House Speaker candidates will no longer appear in TV interview

Ohio Rep Jim Jordan, Louisiana Rep Steve Scalise and Oklahoma Rep Kevin Hern were set to participate in the event

Kelly Rissman
Friday 06 October 2023 13:48 EDT
Kevin McCarthy ignores questions after being removed as House Speaker

Fox News will no longer be airing a “joint interview” among House Republicans competing to be the next House speaker after two participants dropped out of the forum, according to reports.

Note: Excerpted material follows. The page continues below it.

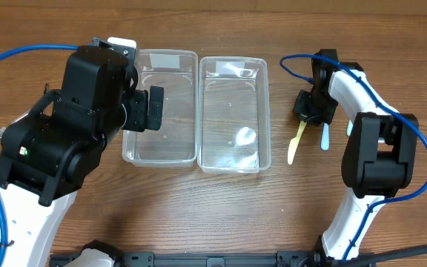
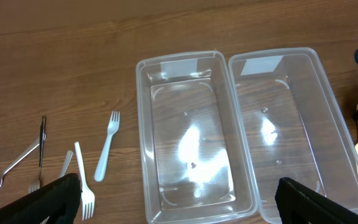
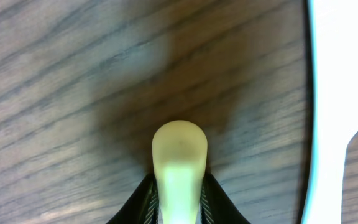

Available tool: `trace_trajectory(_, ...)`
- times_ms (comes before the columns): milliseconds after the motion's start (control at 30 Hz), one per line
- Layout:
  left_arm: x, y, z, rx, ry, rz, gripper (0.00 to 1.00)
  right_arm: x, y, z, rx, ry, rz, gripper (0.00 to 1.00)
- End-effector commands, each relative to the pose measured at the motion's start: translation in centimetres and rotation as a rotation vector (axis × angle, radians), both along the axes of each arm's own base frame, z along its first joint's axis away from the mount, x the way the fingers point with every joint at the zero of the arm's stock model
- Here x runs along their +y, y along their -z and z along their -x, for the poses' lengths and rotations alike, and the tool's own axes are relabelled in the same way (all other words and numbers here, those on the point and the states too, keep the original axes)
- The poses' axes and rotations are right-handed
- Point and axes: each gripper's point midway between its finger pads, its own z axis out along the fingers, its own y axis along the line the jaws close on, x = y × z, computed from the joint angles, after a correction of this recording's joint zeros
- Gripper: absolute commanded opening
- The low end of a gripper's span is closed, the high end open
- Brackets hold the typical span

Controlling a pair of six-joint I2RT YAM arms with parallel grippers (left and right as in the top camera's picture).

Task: Pack container
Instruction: 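Carry yellow knife into the right container and release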

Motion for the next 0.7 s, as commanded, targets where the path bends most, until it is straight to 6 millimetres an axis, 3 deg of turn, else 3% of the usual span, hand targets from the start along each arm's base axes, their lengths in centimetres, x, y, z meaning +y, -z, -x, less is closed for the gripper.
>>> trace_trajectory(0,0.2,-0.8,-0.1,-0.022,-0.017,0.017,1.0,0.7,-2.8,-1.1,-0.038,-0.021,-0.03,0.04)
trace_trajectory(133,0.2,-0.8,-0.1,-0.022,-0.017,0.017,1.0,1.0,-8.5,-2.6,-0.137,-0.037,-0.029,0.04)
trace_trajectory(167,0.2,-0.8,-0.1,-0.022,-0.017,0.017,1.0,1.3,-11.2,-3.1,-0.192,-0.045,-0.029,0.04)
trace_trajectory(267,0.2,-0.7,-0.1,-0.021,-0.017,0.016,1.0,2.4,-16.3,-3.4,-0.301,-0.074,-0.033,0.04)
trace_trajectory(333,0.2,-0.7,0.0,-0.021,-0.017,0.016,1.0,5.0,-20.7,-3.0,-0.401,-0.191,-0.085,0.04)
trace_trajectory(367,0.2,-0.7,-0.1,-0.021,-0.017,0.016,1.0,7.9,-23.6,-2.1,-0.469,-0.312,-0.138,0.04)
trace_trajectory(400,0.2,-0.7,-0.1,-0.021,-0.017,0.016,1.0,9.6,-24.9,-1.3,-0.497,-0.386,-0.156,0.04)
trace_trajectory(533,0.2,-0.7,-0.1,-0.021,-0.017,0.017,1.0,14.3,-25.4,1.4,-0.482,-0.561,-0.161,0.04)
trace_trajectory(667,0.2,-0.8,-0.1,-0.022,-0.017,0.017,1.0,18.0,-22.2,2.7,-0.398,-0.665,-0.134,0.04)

Earlier on Friday, Fox News confirmed that the programme would be broadcast on Monday at 6pm ET and hosted by anchor Bret Baier. The House members who would be in attendance were Ohio Rep Jim Jordan, Louisiana Rep Steve Scalise, and Oklahoma Rep Kevin Hern. However, reports are circulating that some House speaker candidates will not be participating, leading to the forum being called off.

Mr Hern posted on X on Friday afternoon explaining his decision: “I still haven’t made a decision on my candidacy for speaker, but I know one thing for sure. I will not be participating in the televised debate. We need to make this decision as a conference, not on TV. The Republican conference needs a family discussion.”

Reporters for CNN and Punchbowl News similarly wrote that the forum had been cancelled, adding that Mr Scalise would also not be participating. When The Independent reached out to Fox News, a spokesperson said that Baier would discuss the forum on the network, but did not confirm the reports.

“Baier will press the congressmen on who should be the next Speaker of the House and discuss the issues facing Congress and the Republican party going forward,” the network’s release said earlier on Friday. The interview would have come before Republicans plan to have a private forum on Tuesday where candidates can talk to their colleagues before a vote the next day.

The trio are vying for the post after Florida Rep Matt Gaetz forced a vote to strip Kevin McCarthy of his post following the Republican-controlled chamber passing a resolution to fund the federal government, thus dodging a shutdown.

The successful motion to vacate Rep McCarthy was historic, as it was the first time in US history that a speaker has been removed by the House.

After the vote determined his fate, Mr McCarthy said he would not run again for the speakership, leaving the question of who would replace him swirling around the Capitol and beyond.

After Mr Jordan jumped into the race he was quickly endorsed by former President Donald Trump, who called the Ohio Republican a “star” on Truth Social, adding, “He will be a GREAT Speaker of the House, & has my Complete & Total Endorsement!” Kentucky Sen Rand Paul also endorsed Mr Jordan.

Meanwhile, former Republican Rep Liz Cheney voiced her opposition to Mr Jordan, warning: “If the Republicans decide that Jim Jordan should be the Speaker of the House ... [t]here would no longer be any possible way to argue that a group of elected Republicans could be counted on to defend the Constitution.”

In a letter to colleagues, Mr Scalise said: “It is with that sense of responsibility and purpose that I am seeking the Conference’s nomination for Speaker of the House. You know my leadership style I’ve displayed as your Majority Leader and Whip. I have a proven track record of bringing together the diverse array of viewpoints within our Conference to build consensus where others thought it impossible.”

Earlier, Mr Gaetz voiced support for the Louisiana congressman, saying, “I think the world of Steve Scalise, I think he’d make a phenomenal speaker,” he said.

Some Republicans, such as far-right Georgia Rep Marjorie Taylor Greene, have floated the idea that Mr Trump could take the post, writing on X: “The only candidate for Speaker I am currently supporting is President Donald J. Trump. He will end the war in Ukraine. He will secure the border.”

On Thursday, Mr Trump indicated on Fox News that he would serve temporarily as speaker if Republicans need him. “If they don’t get the vote, they have asked me if I would consider taking the speakership until they get somebody longer-term, because I am running for president,” the 2024 Republican frontrunner said. However, since he faces several indictments, it is unlikely that the former president would be allowed to serve in the role.